Pendant longtemps, on nous a répété, parfois même avec assurance, que les peaux noires étaient “naturellement protégées” du soleil et que le SPF, c’était une affaire de peaux claires. Résultat? Des générations entières de femmes africaines ont grandi sans intégrer la protection solaire dans leur routine et il est temps de remettre les choses dans leur contexte.

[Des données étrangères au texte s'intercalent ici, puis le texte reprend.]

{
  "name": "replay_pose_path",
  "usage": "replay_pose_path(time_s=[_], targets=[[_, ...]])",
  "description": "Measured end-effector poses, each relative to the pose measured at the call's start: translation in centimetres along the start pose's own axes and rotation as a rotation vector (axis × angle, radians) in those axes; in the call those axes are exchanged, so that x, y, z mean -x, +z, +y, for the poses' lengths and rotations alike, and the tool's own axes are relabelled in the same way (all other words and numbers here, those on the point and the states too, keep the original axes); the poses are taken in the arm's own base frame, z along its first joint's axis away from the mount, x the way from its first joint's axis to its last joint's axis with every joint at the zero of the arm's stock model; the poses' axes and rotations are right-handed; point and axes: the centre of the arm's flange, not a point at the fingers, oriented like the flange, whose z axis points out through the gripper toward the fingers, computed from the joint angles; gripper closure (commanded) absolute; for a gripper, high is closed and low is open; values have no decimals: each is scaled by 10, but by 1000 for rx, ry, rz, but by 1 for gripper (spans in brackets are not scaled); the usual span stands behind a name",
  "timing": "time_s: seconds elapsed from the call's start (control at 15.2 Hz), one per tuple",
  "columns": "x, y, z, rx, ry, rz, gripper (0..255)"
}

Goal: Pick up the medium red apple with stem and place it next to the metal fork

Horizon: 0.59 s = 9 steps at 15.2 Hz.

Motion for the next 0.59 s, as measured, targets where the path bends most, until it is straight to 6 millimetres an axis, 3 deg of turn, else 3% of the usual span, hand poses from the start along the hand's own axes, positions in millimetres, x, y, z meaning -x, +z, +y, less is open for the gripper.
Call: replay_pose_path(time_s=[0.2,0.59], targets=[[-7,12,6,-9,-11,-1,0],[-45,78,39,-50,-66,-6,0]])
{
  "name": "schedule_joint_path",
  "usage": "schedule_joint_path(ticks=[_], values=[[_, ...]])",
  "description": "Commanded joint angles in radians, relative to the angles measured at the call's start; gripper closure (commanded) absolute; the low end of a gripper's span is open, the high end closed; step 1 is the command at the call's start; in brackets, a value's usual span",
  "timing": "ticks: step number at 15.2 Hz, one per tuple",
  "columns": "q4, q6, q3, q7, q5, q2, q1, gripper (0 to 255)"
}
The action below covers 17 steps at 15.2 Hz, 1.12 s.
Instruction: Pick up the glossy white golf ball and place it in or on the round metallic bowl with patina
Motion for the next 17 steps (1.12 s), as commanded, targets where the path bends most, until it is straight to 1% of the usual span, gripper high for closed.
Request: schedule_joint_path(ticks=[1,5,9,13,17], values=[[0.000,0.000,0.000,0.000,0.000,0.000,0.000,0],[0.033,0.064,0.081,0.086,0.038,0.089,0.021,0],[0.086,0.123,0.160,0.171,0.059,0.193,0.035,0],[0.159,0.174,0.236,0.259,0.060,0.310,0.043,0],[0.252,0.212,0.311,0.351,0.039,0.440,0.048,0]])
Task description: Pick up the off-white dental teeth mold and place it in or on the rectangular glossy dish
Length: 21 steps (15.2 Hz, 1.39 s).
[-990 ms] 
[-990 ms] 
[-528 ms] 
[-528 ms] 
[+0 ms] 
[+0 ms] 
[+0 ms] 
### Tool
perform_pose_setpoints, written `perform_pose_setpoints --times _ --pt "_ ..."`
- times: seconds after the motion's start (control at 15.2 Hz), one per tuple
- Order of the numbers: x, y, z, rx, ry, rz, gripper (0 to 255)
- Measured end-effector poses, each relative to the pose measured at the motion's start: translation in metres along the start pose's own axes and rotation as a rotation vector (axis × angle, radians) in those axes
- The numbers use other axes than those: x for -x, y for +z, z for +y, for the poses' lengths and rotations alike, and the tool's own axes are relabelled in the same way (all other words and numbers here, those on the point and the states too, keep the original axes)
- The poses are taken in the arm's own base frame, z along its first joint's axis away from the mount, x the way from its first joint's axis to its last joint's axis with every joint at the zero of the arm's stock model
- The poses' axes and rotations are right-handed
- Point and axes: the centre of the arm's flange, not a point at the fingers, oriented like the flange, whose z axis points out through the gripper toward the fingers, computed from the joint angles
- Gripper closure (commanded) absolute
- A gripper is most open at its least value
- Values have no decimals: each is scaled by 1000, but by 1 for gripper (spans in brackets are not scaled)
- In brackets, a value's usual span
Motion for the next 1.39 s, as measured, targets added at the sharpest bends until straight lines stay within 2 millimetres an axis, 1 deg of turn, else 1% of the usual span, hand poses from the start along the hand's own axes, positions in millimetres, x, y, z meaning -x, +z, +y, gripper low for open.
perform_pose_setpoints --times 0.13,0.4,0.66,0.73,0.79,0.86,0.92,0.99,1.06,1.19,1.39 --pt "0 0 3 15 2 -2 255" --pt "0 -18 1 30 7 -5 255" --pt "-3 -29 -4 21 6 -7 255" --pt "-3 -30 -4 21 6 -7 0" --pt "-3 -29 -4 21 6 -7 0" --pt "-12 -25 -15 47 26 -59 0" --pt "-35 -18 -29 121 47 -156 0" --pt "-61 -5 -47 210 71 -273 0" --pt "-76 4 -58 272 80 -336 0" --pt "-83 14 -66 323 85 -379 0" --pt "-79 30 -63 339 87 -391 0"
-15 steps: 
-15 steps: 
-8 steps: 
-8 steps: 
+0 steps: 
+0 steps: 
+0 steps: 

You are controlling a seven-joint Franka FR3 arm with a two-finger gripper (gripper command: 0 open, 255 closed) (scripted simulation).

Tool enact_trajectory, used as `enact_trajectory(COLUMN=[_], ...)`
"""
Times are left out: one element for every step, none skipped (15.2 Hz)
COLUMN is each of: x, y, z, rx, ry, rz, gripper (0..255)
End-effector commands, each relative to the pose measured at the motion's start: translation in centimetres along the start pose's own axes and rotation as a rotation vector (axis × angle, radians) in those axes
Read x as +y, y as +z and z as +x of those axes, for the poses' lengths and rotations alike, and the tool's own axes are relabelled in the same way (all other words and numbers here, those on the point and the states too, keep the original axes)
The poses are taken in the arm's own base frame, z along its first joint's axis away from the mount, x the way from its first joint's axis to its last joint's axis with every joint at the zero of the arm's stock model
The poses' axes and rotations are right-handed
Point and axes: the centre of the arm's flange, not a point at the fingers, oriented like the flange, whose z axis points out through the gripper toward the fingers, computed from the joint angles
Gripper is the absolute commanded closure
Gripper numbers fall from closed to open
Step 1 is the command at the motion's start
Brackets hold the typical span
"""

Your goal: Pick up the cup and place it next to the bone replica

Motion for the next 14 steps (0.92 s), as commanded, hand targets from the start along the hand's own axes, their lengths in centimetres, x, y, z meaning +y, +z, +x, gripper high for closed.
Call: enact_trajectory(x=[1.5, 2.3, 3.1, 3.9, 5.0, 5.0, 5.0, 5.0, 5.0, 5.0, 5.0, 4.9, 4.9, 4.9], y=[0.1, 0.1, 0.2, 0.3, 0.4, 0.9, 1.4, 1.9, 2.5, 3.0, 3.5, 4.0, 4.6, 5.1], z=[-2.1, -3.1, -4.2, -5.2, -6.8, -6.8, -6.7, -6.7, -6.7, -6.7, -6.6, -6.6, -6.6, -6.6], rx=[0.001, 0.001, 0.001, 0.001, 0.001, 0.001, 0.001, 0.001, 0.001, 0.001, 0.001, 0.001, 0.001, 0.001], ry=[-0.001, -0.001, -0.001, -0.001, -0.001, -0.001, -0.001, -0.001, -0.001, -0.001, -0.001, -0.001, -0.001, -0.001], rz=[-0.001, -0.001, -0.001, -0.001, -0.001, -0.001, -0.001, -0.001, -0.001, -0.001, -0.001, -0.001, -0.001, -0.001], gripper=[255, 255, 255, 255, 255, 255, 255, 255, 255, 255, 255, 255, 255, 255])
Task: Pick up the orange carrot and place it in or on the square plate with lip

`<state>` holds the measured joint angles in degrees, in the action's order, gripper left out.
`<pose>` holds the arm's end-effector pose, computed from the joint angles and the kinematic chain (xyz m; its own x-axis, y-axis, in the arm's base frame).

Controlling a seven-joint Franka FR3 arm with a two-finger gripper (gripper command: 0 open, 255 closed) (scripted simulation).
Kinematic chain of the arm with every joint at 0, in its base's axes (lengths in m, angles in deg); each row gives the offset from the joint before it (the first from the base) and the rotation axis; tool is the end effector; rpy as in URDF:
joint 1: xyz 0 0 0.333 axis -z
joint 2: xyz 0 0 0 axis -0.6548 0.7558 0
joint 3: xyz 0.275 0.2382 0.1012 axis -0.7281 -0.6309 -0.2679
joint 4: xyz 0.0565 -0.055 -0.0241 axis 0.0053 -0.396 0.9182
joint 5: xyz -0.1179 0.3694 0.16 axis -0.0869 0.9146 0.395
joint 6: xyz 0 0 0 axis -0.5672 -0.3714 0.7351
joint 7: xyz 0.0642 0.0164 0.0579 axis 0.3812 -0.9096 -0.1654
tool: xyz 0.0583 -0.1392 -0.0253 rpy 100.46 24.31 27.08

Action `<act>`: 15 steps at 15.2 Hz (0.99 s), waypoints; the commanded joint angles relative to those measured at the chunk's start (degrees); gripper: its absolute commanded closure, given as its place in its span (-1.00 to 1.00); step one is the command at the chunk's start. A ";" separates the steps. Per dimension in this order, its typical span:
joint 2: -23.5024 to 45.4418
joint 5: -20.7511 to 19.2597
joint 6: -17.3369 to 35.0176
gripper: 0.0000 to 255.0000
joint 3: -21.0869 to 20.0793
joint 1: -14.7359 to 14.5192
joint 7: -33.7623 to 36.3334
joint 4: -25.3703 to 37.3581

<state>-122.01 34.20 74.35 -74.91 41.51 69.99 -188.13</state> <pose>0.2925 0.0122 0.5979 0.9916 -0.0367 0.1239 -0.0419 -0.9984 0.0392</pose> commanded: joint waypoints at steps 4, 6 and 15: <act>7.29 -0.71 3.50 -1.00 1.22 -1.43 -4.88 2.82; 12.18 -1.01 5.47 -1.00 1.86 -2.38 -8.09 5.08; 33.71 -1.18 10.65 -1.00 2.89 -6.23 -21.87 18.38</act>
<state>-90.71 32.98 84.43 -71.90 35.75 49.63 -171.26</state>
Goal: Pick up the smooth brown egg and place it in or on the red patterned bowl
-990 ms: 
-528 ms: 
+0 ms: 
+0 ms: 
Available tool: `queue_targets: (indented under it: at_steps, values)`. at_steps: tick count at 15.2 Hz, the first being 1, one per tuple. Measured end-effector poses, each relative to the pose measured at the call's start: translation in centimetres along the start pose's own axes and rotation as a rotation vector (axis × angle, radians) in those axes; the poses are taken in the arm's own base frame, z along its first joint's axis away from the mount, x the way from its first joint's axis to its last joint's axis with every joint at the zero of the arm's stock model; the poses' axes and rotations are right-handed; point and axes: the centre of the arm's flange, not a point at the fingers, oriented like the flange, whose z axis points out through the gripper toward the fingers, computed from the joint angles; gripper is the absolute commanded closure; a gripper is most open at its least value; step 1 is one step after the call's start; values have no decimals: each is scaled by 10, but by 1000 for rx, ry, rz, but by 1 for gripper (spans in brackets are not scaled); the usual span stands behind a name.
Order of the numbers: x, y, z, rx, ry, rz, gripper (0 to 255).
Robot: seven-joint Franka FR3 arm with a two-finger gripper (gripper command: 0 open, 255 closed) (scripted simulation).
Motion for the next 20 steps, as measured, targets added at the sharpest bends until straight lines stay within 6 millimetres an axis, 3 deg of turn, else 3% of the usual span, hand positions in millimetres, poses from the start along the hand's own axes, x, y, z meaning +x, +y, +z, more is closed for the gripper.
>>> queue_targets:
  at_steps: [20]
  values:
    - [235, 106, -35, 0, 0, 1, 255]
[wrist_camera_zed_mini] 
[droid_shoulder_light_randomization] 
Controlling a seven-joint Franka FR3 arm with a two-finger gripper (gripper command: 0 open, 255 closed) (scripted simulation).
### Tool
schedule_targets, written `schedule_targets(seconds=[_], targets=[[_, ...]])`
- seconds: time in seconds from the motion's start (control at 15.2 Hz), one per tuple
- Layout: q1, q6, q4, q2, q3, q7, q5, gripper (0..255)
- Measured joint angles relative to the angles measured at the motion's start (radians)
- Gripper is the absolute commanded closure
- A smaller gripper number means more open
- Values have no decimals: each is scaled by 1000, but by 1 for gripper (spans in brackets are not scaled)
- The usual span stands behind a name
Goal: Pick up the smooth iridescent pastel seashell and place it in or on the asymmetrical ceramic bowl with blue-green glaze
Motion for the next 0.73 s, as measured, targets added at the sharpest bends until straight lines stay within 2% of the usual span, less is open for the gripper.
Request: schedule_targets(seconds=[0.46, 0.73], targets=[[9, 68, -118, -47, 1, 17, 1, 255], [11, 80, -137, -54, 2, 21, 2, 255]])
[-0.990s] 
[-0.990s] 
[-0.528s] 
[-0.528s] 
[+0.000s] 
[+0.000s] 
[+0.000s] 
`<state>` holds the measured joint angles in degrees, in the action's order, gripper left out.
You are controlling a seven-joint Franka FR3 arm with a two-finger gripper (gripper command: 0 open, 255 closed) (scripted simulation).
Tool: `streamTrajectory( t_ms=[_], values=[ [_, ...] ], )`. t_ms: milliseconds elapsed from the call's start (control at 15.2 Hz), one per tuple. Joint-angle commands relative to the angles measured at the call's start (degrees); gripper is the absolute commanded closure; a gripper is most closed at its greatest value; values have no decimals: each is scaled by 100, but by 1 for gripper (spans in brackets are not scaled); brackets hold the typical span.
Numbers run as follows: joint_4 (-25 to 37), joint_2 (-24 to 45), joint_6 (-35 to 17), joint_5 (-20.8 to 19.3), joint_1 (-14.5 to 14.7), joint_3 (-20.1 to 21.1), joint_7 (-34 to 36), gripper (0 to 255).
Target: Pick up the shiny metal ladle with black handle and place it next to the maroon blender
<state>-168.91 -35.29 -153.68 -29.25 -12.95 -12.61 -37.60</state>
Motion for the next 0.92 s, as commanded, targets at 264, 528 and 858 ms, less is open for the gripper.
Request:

Les peaux noires contiennent plus de mélanine, et cette mélanine offre une protection naturelle partielle contre les UVB, responsables des maladies de la peau. L’équivalent approximatif d’un SPF 13. Ce qui est loin d’être suffisant sous le soleil intense d’Afrique subsaharienne, où l’indice UV est élevé toute l’année. En plus, notre mélanine nous protège encore moins contre les UVA, responsables du vieillissement cutané, des taches pigmentaires et de la perte d’élasticité.
Hyperpigmentation, l’ennemie silencieuse
Si le cancer de la peau est peut-être moins fréquent chez les phototypes foncés, les troubles pigmentaires, eux, sont extrêmement répandus. Mélasma, Taches post-acné, Hyperpigmentation. Et ces affections qui touchent massivement les peaux noires, sont aggravées par le soleil. Le paradoxe, c’est qu’on investit dans des skincares coûteuses mais sans protection solaire quotidienne, nous n’obtenons aucun résultat satisfaisant. Ce qui finit par nous frustrer parce que l’on l’impression d’avoir tout essayé.
Et si le vrai problème était que l’on a hérité d’un marketing occidental ?
Pendant des décennies, les campagnes solaires ont montré des peaux blanches sur des plages européennes qui s’enduisaient de protection solaire, mais rarement des peaux noires qui en faisaient de même. Finalement, nous ne nous sommes pas sentis concernés car cela ne semblait pas nous être spécialement adressé. Pourtant à Dakar, Nairobi ou encore à Accra, l’exposition est quotidienne. Marche en ville, conduite sans vitres teintées, terrasse en plein midi, événements en extérieur,etc.
Il y a également un fait qu’on semble occulter : de plus en plus de femmes noires essaient tant bien que mal d’intégrer la protection solaire à leur routine mais sont freinées pour une raison simple. Ce voile blanc visible qu’elle laisse. Mais également la difficulté à trouver la protection avec la meilleure texture et le meilleur fini en fonction de son type de peau.
Aujourd’hui, il n’y a plus d’excuses. Les nouvelles générations de filtres (organiques et hybrides) permettent des textures invisibles, adaptées aux carnations même les plus foncées. Et cela reste une innovation majeure. C’est aussi et surtout un allié et un gain de temps considérable. L’adopter c’est apprendre à comprendre, respecter et protéger sa peau.